Output exactly, with nothing added, the entries from the first line through the line with "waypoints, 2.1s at".

------------------------------------------------------------

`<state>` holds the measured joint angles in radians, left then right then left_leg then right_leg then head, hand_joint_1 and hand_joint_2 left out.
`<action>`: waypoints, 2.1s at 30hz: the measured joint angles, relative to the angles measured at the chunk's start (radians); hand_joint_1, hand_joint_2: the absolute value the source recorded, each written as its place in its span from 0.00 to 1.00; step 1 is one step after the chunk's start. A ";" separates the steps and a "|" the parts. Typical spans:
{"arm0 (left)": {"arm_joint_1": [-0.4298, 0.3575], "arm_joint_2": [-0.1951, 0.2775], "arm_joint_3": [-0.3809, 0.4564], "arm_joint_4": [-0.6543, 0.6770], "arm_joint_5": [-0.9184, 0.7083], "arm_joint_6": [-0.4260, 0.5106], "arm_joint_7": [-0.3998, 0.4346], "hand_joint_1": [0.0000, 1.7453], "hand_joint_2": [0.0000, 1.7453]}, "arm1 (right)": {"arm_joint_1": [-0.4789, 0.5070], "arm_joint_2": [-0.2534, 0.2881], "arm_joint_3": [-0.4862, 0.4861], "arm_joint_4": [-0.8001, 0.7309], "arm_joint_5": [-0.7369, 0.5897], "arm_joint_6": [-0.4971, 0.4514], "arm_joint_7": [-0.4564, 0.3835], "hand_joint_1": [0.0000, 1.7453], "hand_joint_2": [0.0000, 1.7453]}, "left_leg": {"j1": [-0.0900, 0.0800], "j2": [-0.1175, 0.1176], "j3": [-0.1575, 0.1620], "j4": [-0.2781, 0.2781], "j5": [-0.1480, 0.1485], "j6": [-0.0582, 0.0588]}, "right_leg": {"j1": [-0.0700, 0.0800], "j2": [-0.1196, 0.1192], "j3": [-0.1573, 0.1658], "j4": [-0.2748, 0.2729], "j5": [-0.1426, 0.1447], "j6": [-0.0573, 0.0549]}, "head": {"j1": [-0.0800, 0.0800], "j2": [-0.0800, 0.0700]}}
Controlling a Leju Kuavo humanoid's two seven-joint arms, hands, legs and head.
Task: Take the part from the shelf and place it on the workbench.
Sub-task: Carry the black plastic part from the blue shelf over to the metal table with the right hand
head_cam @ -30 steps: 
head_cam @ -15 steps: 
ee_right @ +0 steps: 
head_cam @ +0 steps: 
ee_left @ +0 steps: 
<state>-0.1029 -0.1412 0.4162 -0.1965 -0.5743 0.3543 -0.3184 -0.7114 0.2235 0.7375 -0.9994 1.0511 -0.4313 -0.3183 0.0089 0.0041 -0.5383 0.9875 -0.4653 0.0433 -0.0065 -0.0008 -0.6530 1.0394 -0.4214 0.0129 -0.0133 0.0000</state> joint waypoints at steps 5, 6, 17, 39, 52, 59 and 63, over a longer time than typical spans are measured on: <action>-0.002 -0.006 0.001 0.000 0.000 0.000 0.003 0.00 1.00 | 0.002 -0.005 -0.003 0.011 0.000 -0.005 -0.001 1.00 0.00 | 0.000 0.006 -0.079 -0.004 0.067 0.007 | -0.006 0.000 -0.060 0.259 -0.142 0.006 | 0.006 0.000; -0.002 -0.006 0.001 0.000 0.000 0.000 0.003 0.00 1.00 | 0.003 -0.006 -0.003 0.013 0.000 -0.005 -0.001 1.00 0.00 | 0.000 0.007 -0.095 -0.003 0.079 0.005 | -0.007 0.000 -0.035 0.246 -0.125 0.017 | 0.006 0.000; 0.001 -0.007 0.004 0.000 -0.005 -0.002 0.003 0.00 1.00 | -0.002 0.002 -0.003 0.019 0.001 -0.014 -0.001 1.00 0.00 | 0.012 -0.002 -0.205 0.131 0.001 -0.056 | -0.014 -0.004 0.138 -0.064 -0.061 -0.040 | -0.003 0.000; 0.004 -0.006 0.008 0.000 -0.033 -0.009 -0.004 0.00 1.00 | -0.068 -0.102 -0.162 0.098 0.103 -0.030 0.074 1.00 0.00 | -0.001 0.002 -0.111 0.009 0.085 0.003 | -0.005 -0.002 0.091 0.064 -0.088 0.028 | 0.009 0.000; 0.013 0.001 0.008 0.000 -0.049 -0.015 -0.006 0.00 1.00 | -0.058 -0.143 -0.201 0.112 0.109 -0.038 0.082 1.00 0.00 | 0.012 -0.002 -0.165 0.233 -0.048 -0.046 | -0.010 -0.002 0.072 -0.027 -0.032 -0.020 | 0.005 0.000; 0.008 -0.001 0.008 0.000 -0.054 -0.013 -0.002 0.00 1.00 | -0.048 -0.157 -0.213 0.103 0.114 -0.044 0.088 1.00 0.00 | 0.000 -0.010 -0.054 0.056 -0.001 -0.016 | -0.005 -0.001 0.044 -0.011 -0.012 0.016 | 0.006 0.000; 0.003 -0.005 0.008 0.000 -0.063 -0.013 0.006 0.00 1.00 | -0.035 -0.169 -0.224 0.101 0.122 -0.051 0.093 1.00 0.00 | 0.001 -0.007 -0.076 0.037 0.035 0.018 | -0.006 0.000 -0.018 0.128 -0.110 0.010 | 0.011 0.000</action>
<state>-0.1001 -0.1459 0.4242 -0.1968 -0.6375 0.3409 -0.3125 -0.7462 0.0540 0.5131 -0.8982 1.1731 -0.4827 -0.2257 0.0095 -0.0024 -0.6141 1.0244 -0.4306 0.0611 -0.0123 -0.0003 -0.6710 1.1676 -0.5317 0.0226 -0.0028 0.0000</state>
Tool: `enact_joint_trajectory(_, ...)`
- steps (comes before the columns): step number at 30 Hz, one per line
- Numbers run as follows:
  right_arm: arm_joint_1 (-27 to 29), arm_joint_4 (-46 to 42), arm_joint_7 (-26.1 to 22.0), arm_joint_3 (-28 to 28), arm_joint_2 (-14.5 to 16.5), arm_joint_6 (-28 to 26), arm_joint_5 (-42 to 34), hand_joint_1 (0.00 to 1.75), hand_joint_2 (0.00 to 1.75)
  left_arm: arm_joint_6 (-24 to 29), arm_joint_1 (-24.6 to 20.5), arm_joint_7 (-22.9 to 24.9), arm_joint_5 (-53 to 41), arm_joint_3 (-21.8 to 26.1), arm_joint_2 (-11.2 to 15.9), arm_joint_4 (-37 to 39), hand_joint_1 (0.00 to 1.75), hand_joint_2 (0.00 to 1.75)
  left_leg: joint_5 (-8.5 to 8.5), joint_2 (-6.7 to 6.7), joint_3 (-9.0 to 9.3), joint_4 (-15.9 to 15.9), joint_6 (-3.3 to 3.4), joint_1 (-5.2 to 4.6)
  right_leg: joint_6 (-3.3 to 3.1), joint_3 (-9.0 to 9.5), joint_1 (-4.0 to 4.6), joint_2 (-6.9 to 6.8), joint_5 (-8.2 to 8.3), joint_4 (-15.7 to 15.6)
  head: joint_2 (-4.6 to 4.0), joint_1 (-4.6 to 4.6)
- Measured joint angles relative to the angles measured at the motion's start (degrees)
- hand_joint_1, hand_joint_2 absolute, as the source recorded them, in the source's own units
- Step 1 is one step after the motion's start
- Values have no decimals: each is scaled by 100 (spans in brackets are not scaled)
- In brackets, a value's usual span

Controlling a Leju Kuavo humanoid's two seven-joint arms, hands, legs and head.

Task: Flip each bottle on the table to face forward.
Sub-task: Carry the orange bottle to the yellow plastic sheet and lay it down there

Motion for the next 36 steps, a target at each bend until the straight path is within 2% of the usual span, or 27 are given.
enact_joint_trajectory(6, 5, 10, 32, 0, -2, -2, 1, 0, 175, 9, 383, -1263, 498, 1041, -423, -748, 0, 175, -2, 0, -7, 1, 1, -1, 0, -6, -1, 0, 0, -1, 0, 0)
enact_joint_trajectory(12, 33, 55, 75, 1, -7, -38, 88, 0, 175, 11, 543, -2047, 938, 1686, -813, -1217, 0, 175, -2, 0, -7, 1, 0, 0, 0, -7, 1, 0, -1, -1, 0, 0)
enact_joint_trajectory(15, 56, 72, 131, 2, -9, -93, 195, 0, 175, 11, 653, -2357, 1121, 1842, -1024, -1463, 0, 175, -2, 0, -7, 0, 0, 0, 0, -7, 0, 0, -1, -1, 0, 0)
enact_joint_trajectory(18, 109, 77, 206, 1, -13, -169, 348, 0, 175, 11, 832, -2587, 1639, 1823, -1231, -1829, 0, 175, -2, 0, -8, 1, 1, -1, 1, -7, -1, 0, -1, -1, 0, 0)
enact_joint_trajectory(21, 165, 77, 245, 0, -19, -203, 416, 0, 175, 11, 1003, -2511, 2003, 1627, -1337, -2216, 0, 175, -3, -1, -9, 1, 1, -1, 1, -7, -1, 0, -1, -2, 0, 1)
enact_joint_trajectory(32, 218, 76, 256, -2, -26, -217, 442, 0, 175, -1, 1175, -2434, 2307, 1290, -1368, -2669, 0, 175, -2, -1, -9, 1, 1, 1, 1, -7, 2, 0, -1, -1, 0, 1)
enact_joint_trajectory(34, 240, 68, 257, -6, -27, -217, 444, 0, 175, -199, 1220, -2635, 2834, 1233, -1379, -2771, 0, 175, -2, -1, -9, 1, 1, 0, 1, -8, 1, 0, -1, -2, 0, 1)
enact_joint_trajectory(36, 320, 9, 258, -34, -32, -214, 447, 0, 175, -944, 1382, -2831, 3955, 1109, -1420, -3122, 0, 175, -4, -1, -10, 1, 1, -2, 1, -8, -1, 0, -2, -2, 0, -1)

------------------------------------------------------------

SOLUTION FOR THIS EXERCISE:
`<state>` holds the measured joint angles in radians, left then right then left_leg then right_leg then head, hand_joint_1 and hand_joint_2 left out.
`<action>`: waypoints, 2.1s at 30hz: the measured joint angles, relative to the angles measured at the chunk's start (radians); hand_joint_1, hand_joint_2: the absolute value the source recorded, each written as its place in its span from 0.00 to 1.00; step 1 is one step after the chunk's start. A ";" separates the steps and a "|" the parts. Typical spans:

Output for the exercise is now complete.